Ph.D. Defense
From Latent Knowledge Gathering to Side Information Injection in Discrete Sequential Models
Mehdi Rezaee
Tue. Dec. 5, 2023, 3-5 pm ET, ITE 325B and online
Committee: Drs. Frank Ferraro (Chair), Seung Jun Kim, Tim
Oates, Cynthia Matuszek, and Niranjan Balasubramanian (Stony Brook Univ.)
Representation learning aims at extracting relevant information from data to represent input in a way that is sufficient for performing a task. Specifically, this problem is difficult when the data under consideration is both sequential and discrete such as in natural language processing (NLP). From classical methods like topic modeling to modern transformer-based architectures one seeks to utilize the available information from data or transferable knowledge to learn richer representations. To that end, recent advances in current state-of-the-art models rely on two major strategies. a) Latent Knowledge Gathering , where we encourage a model to recognize semantic and thematically-relevant knowledge contained within the training data. Methods include clustering techniques like topic modeling and document classification. b) Injecting Background Information, where the goal is to exploit structural or representational priors, such as pretrained models or word embeddings to facilitate the training phase. Irrespective of the architecture or task, the training process invariably begins with the encoding of high-dimensional documents into more manageable, low-dimensional latent representations. We advocate for these representations to be optimized to capture and utilize more pertinent information, enhancing their efficacy in various language-based tasks.
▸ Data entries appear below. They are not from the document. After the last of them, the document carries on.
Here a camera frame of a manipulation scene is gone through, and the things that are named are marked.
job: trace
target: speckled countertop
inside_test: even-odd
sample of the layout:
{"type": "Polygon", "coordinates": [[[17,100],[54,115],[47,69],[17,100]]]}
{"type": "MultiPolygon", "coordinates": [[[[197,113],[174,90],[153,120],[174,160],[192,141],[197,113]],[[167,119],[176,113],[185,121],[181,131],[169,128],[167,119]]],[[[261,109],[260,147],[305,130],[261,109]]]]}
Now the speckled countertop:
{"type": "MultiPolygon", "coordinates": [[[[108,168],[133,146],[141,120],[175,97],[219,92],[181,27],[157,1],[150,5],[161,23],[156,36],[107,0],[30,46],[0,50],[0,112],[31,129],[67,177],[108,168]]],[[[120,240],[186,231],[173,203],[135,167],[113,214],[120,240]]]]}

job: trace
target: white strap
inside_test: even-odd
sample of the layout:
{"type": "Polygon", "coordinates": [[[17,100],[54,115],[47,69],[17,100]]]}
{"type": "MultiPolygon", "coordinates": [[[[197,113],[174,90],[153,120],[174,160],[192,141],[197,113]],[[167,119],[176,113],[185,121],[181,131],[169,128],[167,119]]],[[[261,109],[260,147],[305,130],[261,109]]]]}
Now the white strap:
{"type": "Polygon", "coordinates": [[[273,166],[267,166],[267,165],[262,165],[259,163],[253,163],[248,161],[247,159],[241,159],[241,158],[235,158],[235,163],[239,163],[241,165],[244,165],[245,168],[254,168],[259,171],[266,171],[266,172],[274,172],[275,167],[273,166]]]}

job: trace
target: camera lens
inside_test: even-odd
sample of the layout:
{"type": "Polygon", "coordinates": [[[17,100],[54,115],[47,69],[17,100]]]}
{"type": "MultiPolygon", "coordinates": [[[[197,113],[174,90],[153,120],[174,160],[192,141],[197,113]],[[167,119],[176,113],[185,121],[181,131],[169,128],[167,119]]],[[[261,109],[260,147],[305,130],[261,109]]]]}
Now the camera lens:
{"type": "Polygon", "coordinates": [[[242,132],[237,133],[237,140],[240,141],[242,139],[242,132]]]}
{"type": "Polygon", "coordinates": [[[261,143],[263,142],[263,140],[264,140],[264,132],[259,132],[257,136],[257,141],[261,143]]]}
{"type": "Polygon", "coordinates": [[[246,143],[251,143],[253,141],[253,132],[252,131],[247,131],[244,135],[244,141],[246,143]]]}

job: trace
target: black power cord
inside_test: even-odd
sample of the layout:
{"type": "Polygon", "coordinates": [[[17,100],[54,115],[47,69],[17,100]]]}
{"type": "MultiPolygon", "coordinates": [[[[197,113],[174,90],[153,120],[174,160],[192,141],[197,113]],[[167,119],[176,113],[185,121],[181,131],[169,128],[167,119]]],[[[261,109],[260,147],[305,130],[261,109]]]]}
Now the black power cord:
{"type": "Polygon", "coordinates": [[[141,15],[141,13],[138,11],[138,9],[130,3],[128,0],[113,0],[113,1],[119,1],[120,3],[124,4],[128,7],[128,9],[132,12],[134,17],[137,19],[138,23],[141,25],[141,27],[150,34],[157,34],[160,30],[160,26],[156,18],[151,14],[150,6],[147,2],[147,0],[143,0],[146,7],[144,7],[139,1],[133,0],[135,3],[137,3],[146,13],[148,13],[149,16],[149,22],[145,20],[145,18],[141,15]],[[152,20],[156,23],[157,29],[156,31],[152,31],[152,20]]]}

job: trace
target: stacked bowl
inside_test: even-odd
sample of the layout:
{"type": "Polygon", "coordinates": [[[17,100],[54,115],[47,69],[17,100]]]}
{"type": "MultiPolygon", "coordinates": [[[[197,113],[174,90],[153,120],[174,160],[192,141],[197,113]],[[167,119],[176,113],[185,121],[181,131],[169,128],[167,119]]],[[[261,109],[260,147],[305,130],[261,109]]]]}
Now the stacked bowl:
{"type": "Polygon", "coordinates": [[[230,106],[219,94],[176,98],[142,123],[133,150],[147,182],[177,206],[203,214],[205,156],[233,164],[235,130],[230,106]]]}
Considering document classification as an example of semantic analysis, both the encoder and decoder are vital in extracting essential information from inputs, especially when dealing with limited training data. Our extensive experiments assess the capabilities of models across various data regimes, highlighting the importance of efficient representation in handling the situation entity classification task. In thematic analysis, despite notable advancements, many previous studies have overlooked the extraction of valuable word-level information, such as latent thematic topics pertinent to each word. Additionally, the use of auxiliary knowledge has often been confined to basic applications like weight initialization. Some methods have simplified the process by merely appending external knowledge to the input. Nonetheless, the effective utilization of information whether derived directly from the data or leveraged from background knowledge remains a critical factor in document representation. It is essential to ensure that the process of information gathering does not compromise the richness of the original data.
First, we offer a novel lightweight unsupervised design that shows how to use topic models in conjunction with recurrent neural networks (RNNs) with minimal word-level information loss. Our approach maintains and uses lower-level representations that previous approaches had discarded, and then it gathers and provides that information to a natural language generation model. We conduct extensive experiments to compare the efficiency of the proposed model with previous proposed architectures. The results demonstrate that retaining and exploiting word topic assignments, previously overlooked, leads to new state-of-the-art performance in thematic analysis.
Second, we consider how background (or side) knowledge can be used to guide model and representation learning of text. This side knowledge can itself be structured, and may often be given categorically. However, the sources of side knowledge can be incomplete, meaning that the side knowledge may be structured, but partially observed. This poses challenges for learning. To handle this, we first focus on incomplete partially observed side knowledge. We propose using a structured, discrete, semi-supervised variational autoencoder framework, which uses provided side knowledge to represent the original input text. This method is intricately designed to use the partially observed knowledge as a guiding tool, without imposing limitations on the training phase. We show that our approach can robustly handle varying levels of side knowledge observation, and leads to consistent performance gains across multiple language modeling and classification metrics.
Ultimately, we delve into scenarios where side knowledge is not just incomplete but also contains noise. In this context, we introduce a universal framework for integrating discrete information, based on the information bottleneck principle. This framework involves a thorough theoretical exploration of how side information can be integrated into model parameters. Our extensive theoretical analysis and empirical studies, including a case study on event modeling, show that our approach not only extends and refines previous methods but also significantly enhances performance. The proposed framework lays a robust theoretical groundwork for future research in this domain.